指輪を失くして焦るロナくんの30年後ロド「―――!――――」
「――――?」
ある夜の事。
防音だというのにリビングから聞こえる騒がしい音でドラルクは目を覚ました。
「ふぁ……」
あくびをしながら体を起こし手探りでスマホを探して時間を見ると、ドラルクは画面の眩しさに一度死んだ。
すぐに再生して画面を暗くし今度こそ時間を確認すると、いつも起きる時間より少し早かった。

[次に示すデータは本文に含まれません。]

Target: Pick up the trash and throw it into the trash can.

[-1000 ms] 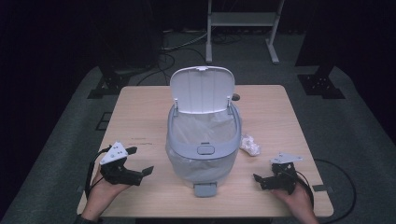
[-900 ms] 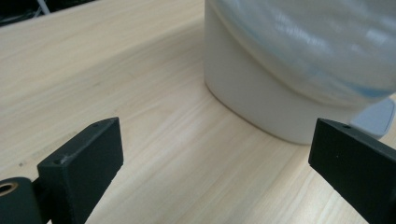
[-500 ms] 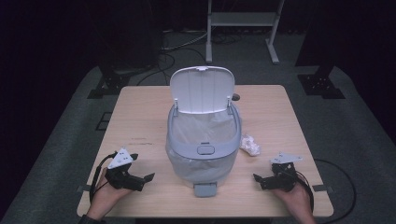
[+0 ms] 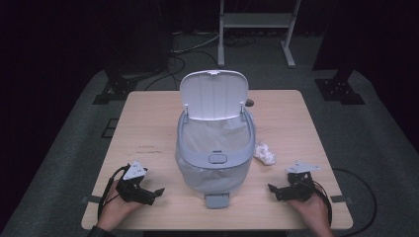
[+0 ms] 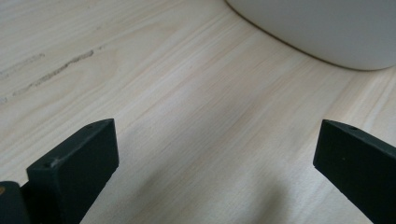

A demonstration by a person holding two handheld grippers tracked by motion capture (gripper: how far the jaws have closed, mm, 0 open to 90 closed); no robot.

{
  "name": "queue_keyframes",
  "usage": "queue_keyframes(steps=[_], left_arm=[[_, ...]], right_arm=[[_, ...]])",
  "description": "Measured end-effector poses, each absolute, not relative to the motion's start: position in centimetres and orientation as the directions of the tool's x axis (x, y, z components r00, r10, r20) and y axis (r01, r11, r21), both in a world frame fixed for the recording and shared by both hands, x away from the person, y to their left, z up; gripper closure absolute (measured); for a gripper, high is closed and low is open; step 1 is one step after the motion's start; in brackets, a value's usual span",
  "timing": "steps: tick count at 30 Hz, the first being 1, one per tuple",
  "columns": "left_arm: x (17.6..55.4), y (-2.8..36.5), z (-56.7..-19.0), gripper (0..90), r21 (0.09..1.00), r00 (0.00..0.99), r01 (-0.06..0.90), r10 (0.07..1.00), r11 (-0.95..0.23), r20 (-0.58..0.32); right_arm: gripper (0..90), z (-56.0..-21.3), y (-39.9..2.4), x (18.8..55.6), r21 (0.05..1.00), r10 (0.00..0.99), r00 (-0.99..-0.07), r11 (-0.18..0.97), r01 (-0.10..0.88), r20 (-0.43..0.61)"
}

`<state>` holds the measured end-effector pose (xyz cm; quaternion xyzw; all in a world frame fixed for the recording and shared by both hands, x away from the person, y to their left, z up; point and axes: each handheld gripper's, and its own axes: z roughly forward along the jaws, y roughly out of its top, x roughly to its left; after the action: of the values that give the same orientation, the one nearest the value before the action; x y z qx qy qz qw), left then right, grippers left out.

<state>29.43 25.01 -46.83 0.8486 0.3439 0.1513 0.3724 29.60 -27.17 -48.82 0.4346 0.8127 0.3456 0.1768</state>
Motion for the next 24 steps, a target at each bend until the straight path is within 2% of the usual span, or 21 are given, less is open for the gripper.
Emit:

「全く。騒々しいったらないな……何をしてるんだあのゴリラは」
ドラルクは近くに置いてあったカーディガンを羽織り自分を起こした元凶の元に向かう。
「おいこらうるさいぞ50歳児今何時だと思ってるんだ君のせいでいつもより早く起きて「ドラルク!!!」うるっさ」
寝起き1発目にロナルドの大声を浴び、あまりの大きさにドラルク砂になる。
「ヌーー!!」
するとすぐさまジョンが駆け寄り涙を流しながら砂山に寄り添う。
「おはようジョン」
ドラルクはすぐに再生するとジョンを抱き上げその小さな額にそっと口付ける。
「ヌヌヌヌヌヌ、オヌヌーヌヌイヌヌ!」
ジョンはすぐに泣き止み嬉しそうにヌヒッと笑う。
「それで、君はどうしたんだいロナルドくん」
ドラルクの名を呼んでから一言も発していないロナルドを見ると、その顔は真っ青になっていた。
「全くなんて顔してるんだ……おいで、一度座ろう」
ロナルドは言われるがままにソファに腰掛けたドラルクの隣に座る。
ドラルクは少し空いている距離を詰めてピッタリとくっつくと、泣きそうになっているロナルドの頬を両手で包み込み額を合わせる。
「何があったか、教えてくれるかい?」
急かすような言い方はせず、ゆっくり、ロナルドが安心できるような、優しい話し方だった。
初めは躊躇っていたロナルドだったが、やがてゆっくりと口を開く。
「……お、俺、ゆ、指輪、失くしちまったみたいで、」
「指輪?」
「ああ、お前とお揃いの結婚指輪……」
「……」
「その、昨日の昼間はあったんだ、それはちゃんと覚えてる、でも、今朝起きたら指になくて、退治人服の中も風呂場もキッチンも事務所もどこ探してもなくて、」
「指輪がなくて、それでジョンと騒いでたの?」
「うっ、そ、そうだ……まだ早い時間なのに起こして悪い……ゆ、指輪も、な、なく、失くし、っぅ、」
ついに泣き出してしまったロナルドを見て、ドラルクはくすりと笑みを溢す。
「ちょっと待ってて」
「……?」
ドラルクは立ち上がるとクローゼットに向かい、昨日着ていた自分のジャケットのポケットに手を入れる。
何かを取り出し、そのままロナルドの元に戻ってくる。
「ロナルドくん、手出して」
「おう……?」
言われた通りにロナルドがドラルクに向かって手を出すと、ドラルクがその掌に何か置いた。
「!?おま、これ……!?」
ドラルクがジャケットから取り出したのは、今まさにロナルドが失くしたと思っていた結婚指輪だった。
「昨日預かってたの、私も忘れてた」
「えっ俺預けたっけ……!?」
「預けただろう、ほら、あの時」
「あの時……?」
ロナルドの声を合図に、2人は昨日の出来事を遡る。
「昨日は確か吸血鬼タイマンステゴロ大好きとかいくめちゃくちゃマッチョな吸血鬼が出て、最初は若い奴らが頑張ってたけど次々伸されていって、」
「そう、それで向こうがせっかくロナ戦を書いてる本人がいるならって君を指名してきただろう?武器を使うならまだしも肉弾戦なら指輪が歪んでしまったり怪我をするかもしれないからって私に預けたじゃないか」
「!!!そうだ預けた……!!思い出した……!!!」
「全く……ボケるには早すぎるぞ」
「う、悪い、朝起きて指輪がなかったから俺もテンパっちまって……」
「ふふ、君もまだまだ若いな……今更指輪ひとつくらいで私達の仲がどうにかなったりするわけないだろう」
「それはわかってるけどよ……2人で一緒に選んだ大事な指輪だろ?」
「ん、そうだね」
ドラルクはそう言いながらロナルドの手に乗っている指輪を掴む。
「ほら、ロナルドくん左手出して」
「お、おう」
スッと薬指に嵌めると、恭しい仕草で指輪に口付ける。
「愛してるよロナルドくん、今も、これからも、ずっとずーっとね」
「ん、俺も愛してるぜ、ドラルク、今も、これからも、ずっとずーっと、絶対に離してやらねえからな」
そう言ってどちらともなく口付ける2人の指には、今日もお揃いの指輪が輝いていた。